Robotic demonstration training using a diffusion model and reinforcement learning algorithms
Abstract
Robotic demonstration training using a diffusion model and reinforcement learning algorithms
Incoming article date: 19.01.2025The paper proposes a two-stage method of training a robot based on demonstrations, combining a diffusion generative model and online additional training using the method of Proximal Policy Optimization. In the offline phase, the diffusion model uses a limited set of expert demonstrations and generates synthetic "pseudo-demonstrations", allowing to expand the variability and coverage of the original dataset. This eliminates the narrow specialization of the strategy and increases its ability to generalize. In the online phase, a robot with a pre-trained strategy adjusts its actions in a real environment (or in a high-precision simulation), which significantly reduces the risks of unsafe actions and reduces the number of necessary interactions. Additionally, parametrically efficient pre-tuning has been introduced, reducing computational costs for online learning, as well as value guidance that focuses the generation of new data on areas of states and actions with high Q scores.
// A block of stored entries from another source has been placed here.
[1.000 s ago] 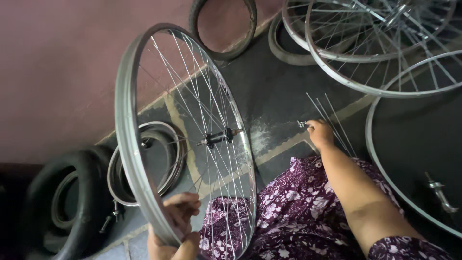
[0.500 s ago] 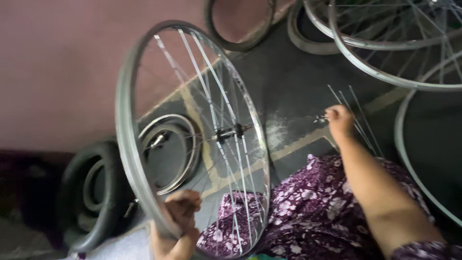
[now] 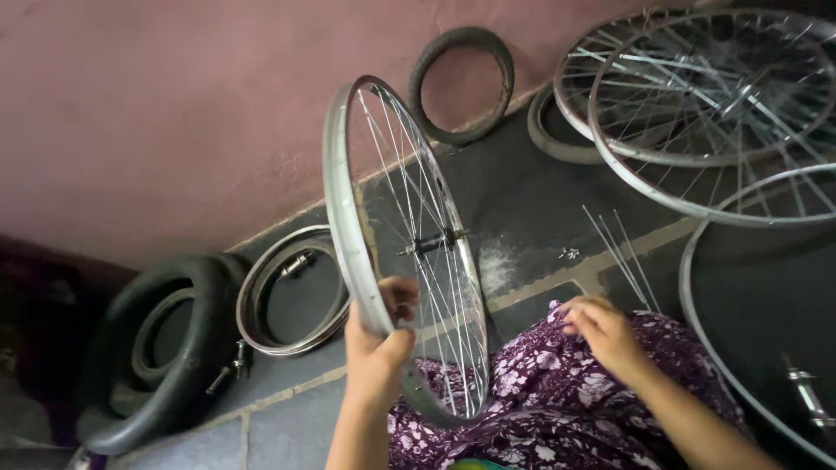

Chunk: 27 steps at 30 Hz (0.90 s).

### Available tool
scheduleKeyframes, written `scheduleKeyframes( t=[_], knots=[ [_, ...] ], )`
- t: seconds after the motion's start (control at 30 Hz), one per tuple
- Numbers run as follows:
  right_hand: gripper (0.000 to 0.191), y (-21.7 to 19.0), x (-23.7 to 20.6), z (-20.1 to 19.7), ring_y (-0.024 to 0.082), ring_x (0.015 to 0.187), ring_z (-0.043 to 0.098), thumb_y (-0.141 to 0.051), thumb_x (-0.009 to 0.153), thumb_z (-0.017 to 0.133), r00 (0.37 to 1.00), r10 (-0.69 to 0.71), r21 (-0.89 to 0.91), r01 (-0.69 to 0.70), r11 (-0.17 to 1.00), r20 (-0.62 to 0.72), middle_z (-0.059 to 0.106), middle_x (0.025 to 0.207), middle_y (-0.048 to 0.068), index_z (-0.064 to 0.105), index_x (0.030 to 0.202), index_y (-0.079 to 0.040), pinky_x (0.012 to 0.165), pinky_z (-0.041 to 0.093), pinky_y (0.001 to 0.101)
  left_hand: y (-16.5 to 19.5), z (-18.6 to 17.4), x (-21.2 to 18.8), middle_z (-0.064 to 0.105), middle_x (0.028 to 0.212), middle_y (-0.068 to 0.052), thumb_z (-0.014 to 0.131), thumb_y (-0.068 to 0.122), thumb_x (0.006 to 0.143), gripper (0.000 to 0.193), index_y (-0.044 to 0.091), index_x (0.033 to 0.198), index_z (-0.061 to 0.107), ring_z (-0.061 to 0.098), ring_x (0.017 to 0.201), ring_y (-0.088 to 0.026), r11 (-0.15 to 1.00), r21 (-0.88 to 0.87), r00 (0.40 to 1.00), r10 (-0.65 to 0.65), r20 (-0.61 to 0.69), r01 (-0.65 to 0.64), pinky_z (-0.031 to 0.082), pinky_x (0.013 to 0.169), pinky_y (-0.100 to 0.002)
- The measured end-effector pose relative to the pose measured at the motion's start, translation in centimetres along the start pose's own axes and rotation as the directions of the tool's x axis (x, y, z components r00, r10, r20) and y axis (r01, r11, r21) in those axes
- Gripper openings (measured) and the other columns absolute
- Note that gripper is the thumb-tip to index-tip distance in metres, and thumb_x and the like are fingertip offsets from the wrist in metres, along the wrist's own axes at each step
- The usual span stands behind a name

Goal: The person inserts bicycle spokes one at a time into the hub and rim, threading them through the rim holes and adjusting their position. The person repeats this process for multiple spokes while holding the wheel upright.

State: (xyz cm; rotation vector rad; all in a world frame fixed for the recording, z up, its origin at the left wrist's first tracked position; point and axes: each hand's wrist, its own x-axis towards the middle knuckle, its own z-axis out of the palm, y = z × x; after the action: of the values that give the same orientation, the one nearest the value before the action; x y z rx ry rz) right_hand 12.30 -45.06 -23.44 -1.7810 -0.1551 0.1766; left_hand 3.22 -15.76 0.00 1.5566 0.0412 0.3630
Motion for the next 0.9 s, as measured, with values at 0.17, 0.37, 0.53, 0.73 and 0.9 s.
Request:
scheduleKeyframes(
  t=[0.17,0.37,0.53,0.73,0.9],
  knots=[
    [0.012,-5.8,-6.1,1.8,0.024,0.137,0.051,-0.005,0.087,0.071,0.890,-0.131,0.374,-0.047,0.926,0.436,0.057,0.144,0.010,0.082,0.091,-0.009,0.114,0.046,0.0456,-1.2,5.7,-1.0,0.064,0.109,-0.008,0.057,-0.001,0.068,0.050,0.003,0.118,0.059,0.062,0.101,-0.018,0.999,0.039,0.998,0.036,-0.050,-0.034,0.051,0.090,-0.033],
    [0.011,-10.2,-9.9,3.9,0.025,0.138,0.050,-0.002,0.088,0.073,0.727,-0.395,0.329,0.242,0.913,0.562,0.043,0.151,0.009,0.079,0.095,-0.008,0.107,0.047,0.0377,-3.0,9.7,-2.9,0.058,0.106,-0.006,0.064,0.002,0.074,0.046,0.004,0.119,0.056,0.057,0.100,-0.017,0.990,0.017,0.989,0.141,-0.038,-0.140,0.050,0.090,-0.033],
    [0.012,-10.8,-9.0,4.6,0.017,0.104,0.063,0.000,0.093,0.074,0.676,-0.413,0.359,0.229,0.905,0.611,0.058,0.111,0.003,0.079,0.100,-0.008,0.095,0.057,0.0315,-3.9,6.0,-1.2,0.059,0.112,-0.007,0.071,0.024,0.088,0.046,0.002,0.126,0.057,0.056,0.105,-0.014,0.978,-0.185,0.923,0.160,0.351,-0.099,0.048,0.093,-0.030],
    [0.012,-11.3,-8.7,4.8,0.013,0.092,0.058,0.001,0.095,0.073,0.629,-0.438,0.405,0.206,0.891,0.642,0.056,0.094,-0.001,0.079,0.103,-0.006,0.088,0.055,0.0303,-5.5,1.7,4.4,0.067,0.113,-0.013,0.068,0.020,0.100,0.028,-0.005,0.113,0.075,0.059,0.097,-0.018,0.965,-0.253,0.808,0.093,0.582,0.071,0.048,0.083,-0.030],
    [0.010,-11.4,-8.3,5.3,0.013,0.089,0.057,-0.001,0.097,0.073,0.601,-0.468,0.414,0.238,0.879,0.648,0.055,0.091,-0.001,0.078,0.103,-0.006,0.084,0.053,0.0304,-7.7,2.7,6.2,0.071,0.112,-0.011,0.074,0.015,0.095,0.016,-0.001,0.096,0.075,0.069,0.104,-0.020,0.926,-0.363,0.780,0.302,0.548,-0.104,0.058,0.092,-0.034]
  ],
)
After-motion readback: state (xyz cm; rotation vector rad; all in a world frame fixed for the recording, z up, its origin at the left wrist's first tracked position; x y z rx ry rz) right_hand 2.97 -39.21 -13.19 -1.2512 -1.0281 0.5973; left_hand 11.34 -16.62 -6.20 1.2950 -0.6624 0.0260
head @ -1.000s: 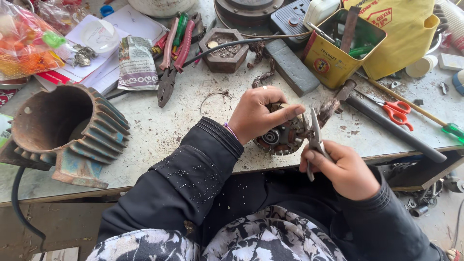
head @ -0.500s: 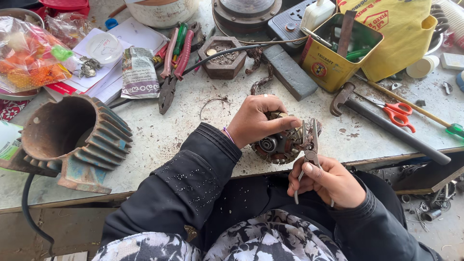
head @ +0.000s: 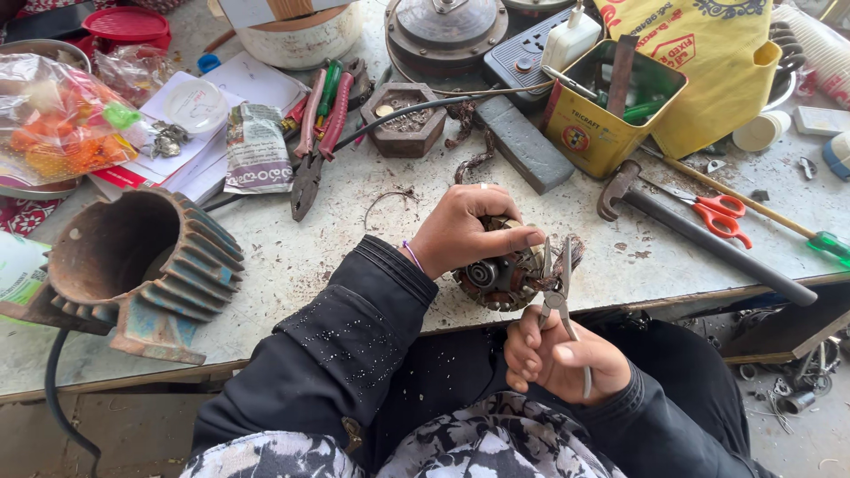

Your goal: The person uses pliers to pull and adjust copper windings on a motor armature held in the left hand. The armature is rotated and repositioned repeatedly while the person works on different sections of the winding.

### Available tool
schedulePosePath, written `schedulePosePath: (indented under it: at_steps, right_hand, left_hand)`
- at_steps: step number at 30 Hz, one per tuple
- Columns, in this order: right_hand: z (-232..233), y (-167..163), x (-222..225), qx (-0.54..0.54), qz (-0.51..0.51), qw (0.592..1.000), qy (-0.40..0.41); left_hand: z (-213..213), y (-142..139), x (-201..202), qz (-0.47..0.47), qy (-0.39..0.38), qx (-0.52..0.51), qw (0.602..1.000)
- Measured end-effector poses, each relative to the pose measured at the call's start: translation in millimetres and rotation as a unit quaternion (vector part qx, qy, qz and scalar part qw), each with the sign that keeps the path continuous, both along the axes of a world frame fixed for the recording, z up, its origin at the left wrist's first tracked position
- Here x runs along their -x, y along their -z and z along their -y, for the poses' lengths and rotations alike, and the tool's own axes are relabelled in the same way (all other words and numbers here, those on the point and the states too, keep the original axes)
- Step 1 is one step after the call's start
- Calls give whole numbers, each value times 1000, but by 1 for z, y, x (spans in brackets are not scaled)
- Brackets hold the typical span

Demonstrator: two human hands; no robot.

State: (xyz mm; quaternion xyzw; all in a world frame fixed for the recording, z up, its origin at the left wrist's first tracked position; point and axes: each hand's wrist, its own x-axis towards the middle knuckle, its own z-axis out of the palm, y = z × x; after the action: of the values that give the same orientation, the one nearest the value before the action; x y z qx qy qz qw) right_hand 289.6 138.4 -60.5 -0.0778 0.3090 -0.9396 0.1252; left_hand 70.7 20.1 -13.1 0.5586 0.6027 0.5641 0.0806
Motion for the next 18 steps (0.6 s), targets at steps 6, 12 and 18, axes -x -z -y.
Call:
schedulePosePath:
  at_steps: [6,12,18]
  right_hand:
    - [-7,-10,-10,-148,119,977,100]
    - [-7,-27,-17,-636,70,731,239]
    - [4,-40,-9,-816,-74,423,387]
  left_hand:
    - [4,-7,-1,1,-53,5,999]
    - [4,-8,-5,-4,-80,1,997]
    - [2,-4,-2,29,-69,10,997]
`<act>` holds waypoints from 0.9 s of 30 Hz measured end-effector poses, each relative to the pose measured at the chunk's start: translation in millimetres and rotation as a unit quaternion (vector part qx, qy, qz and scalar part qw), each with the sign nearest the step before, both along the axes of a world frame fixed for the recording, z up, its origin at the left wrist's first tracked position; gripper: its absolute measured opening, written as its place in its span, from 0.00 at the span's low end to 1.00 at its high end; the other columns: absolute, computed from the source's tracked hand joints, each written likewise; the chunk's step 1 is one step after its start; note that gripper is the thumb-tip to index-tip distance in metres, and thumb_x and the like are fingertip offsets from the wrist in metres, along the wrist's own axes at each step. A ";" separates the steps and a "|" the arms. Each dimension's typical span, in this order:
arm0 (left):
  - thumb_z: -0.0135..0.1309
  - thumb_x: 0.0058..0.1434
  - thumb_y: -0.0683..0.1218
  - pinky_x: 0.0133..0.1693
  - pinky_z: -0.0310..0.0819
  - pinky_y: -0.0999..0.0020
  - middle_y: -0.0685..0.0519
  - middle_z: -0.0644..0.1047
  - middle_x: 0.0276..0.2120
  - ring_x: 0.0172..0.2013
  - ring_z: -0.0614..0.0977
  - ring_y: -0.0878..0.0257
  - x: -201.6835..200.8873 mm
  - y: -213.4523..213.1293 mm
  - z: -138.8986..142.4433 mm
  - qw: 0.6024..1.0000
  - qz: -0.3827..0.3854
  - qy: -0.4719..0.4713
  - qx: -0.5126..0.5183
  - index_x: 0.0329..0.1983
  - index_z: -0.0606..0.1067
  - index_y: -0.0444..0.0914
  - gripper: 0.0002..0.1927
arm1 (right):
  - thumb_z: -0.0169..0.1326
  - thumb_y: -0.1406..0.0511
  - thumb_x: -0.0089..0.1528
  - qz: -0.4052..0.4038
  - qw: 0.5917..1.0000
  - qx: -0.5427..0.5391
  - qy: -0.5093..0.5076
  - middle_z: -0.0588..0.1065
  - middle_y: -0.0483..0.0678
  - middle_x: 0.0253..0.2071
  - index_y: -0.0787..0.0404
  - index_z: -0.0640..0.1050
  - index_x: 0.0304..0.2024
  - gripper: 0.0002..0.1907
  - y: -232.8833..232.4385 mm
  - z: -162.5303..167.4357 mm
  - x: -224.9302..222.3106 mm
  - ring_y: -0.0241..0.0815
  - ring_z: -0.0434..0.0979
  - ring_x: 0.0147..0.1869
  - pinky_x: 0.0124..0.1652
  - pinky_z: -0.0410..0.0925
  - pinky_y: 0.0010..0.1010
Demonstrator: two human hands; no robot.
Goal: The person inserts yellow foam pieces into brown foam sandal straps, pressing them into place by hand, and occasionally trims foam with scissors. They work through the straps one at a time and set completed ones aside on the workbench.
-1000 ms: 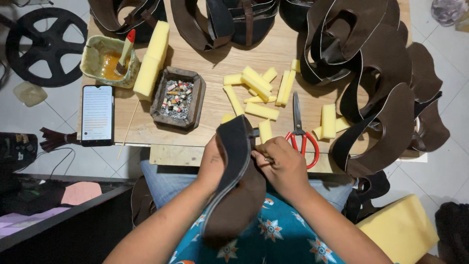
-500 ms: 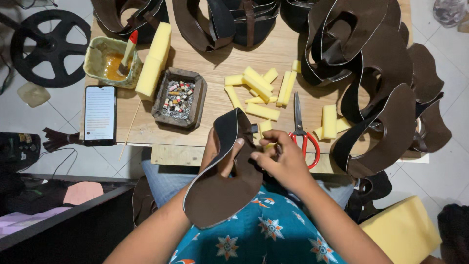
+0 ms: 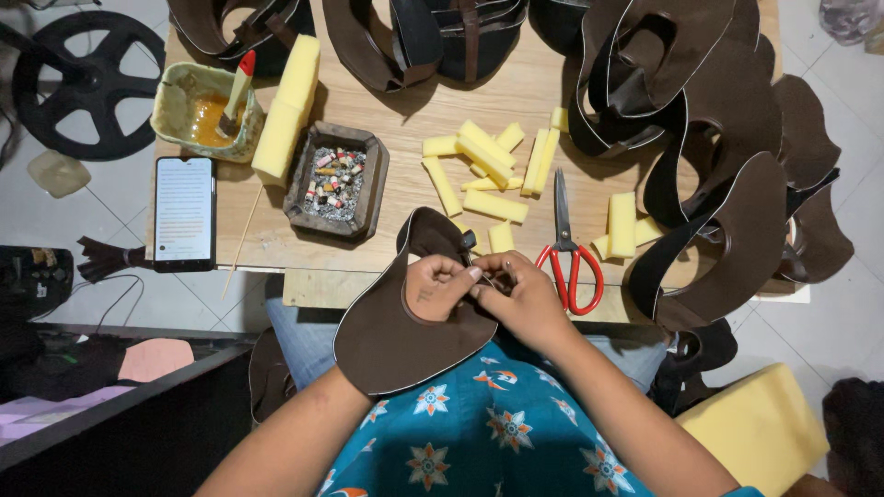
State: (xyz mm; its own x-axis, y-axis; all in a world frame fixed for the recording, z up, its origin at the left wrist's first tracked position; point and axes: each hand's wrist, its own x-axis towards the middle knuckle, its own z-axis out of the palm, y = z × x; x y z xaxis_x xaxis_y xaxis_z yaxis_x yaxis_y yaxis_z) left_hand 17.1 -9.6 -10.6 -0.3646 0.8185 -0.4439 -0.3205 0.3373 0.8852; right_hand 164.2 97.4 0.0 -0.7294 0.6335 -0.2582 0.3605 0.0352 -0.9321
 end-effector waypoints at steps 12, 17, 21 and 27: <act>0.53 0.65 0.46 0.34 0.72 0.74 0.57 0.76 0.30 0.30 0.76 0.71 9.4 -1.2 -52.4 0.998 0.028 -0.008 0.055 0.43 0.73 0.38 0.08 | 0.58 0.63 0.62 -0.059 0.992 -0.087 -0.074 0.77 0.43 0.32 0.65 0.78 0.42 0.11 6.1 -1.4 -9.9 0.31 0.72 0.33 0.33 0.67 0.26; 0.52 0.68 0.45 0.35 0.72 0.71 0.52 0.75 0.29 0.31 0.76 0.68 2.2 -4.5 -24.8 0.999 -0.023 0.022 0.040 0.37 0.74 0.33 0.09 | 0.57 0.64 0.62 -0.037 0.986 0.059 -0.152 0.78 0.52 0.31 0.64 0.78 0.39 0.09 3.3 3.3 -12.3 0.43 0.75 0.31 0.33 0.69 0.35; 0.48 0.66 0.47 0.35 0.74 0.70 0.52 0.77 0.32 0.33 0.78 0.66 -8.8 -6.5 7.9 0.983 -0.073 0.095 0.139 0.42 0.73 0.35 0.11 | 0.59 0.66 0.58 -0.022 0.960 0.246 -0.128 0.79 0.56 0.37 0.64 0.78 0.39 0.09 1.0 -1.7 -14.0 0.54 0.80 0.41 0.41 0.71 0.41; 0.44 0.65 0.50 0.32 0.74 0.67 0.52 0.77 0.27 0.29 0.79 0.63 -13.8 -1.7 20.4 0.978 -0.127 0.154 0.055 0.40 0.74 0.35 0.14 | 0.51 0.67 0.64 -0.042 0.965 0.256 -0.027 0.77 0.56 0.41 0.65 0.79 0.44 0.10 10.4 24.7 -0.9 0.55 0.80 0.45 0.45 0.71 0.40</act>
State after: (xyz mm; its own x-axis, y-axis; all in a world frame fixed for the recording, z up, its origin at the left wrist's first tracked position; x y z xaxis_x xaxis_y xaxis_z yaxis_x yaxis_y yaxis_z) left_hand 3.3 -11.4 9.7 -0.2462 0.9367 -0.2490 0.0483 0.2684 0.9621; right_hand 163.3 107.8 24.7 -0.6643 0.7444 0.0681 0.4303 0.4553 -0.7794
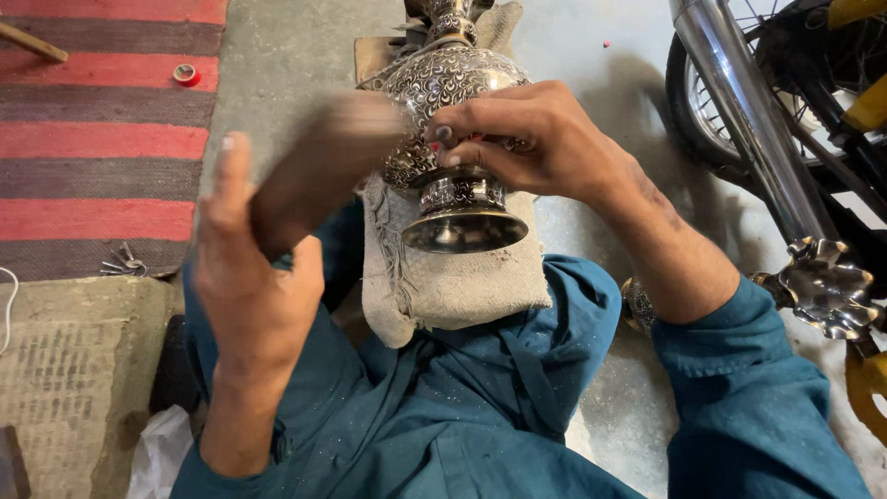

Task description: The person sits on the floor with an ornate metal vase resting on a cloth cushion on their lap. They hold a small punch against the vase's embossed surface and repeatedly strike it with a wooden mallet, repositioning the punch around the vase to work the decorative pattern, occasionally steadying the vase with a hand.

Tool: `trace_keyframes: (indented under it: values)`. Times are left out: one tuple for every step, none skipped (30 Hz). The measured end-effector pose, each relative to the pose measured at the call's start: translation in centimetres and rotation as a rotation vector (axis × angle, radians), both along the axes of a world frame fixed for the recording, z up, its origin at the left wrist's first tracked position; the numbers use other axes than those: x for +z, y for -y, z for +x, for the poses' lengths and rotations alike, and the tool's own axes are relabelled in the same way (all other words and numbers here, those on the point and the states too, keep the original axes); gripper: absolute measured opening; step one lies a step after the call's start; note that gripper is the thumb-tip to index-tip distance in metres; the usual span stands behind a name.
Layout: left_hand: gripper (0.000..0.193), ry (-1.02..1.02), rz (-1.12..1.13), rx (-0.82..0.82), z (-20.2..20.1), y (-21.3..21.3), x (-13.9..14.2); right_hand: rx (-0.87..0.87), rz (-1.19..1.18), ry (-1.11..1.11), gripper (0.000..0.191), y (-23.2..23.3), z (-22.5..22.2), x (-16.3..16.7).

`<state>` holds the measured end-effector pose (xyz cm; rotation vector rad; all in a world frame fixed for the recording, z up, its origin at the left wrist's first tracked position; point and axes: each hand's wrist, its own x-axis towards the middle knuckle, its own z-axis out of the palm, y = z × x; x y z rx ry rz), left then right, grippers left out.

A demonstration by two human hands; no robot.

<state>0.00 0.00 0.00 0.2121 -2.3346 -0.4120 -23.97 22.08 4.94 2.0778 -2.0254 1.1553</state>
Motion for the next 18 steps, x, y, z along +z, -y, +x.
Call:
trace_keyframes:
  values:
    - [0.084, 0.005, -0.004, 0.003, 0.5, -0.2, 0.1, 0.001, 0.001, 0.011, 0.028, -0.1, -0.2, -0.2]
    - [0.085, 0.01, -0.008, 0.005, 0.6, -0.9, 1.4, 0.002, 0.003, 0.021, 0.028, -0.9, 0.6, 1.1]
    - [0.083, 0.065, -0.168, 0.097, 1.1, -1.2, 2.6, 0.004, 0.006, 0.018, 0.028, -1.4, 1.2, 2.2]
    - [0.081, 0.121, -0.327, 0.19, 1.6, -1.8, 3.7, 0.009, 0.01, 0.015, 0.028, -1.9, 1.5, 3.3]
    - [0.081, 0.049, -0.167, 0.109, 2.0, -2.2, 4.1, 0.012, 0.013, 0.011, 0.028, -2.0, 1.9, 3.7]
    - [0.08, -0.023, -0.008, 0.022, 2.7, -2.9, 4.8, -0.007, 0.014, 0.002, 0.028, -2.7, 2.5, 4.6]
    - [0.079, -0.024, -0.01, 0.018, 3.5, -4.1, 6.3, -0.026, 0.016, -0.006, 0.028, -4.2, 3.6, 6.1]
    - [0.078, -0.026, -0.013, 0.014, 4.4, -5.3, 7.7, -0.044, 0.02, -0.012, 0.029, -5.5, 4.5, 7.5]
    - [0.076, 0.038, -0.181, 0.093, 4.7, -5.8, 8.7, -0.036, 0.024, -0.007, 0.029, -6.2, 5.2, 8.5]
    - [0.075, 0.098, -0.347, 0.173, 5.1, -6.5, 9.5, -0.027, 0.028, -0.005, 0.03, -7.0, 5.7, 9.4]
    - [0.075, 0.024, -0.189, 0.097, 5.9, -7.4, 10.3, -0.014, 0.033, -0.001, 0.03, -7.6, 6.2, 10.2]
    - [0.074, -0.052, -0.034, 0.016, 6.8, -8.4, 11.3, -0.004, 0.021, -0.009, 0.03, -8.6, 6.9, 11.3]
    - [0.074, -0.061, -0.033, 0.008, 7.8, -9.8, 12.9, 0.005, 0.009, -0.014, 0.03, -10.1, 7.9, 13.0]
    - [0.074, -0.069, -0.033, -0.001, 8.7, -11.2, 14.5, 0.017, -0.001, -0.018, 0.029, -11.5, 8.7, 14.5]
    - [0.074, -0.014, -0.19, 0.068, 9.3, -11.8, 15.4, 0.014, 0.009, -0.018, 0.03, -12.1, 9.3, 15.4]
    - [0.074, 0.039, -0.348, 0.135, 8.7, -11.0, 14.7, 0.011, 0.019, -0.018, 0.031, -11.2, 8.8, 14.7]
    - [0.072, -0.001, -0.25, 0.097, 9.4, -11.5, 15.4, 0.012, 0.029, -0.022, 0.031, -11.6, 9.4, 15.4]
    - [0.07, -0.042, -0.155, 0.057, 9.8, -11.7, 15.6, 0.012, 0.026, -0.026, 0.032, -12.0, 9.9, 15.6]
Experiments on tasks from the D4RL set (Hopper, Walker2d, HalfCheetah) show that our approach achieves the greatest accumulated reward with lower computational costs compared to alternatives. T-SNE analysis indicates a shift of synthetic data in the area of space with high Q scores, contributing to accelerated learning. The results obtained confirm the prospects of the proposed method for robotic applications, where it is important to combine the limited volume of demonstrations, the safety and effectiveness of the online phase.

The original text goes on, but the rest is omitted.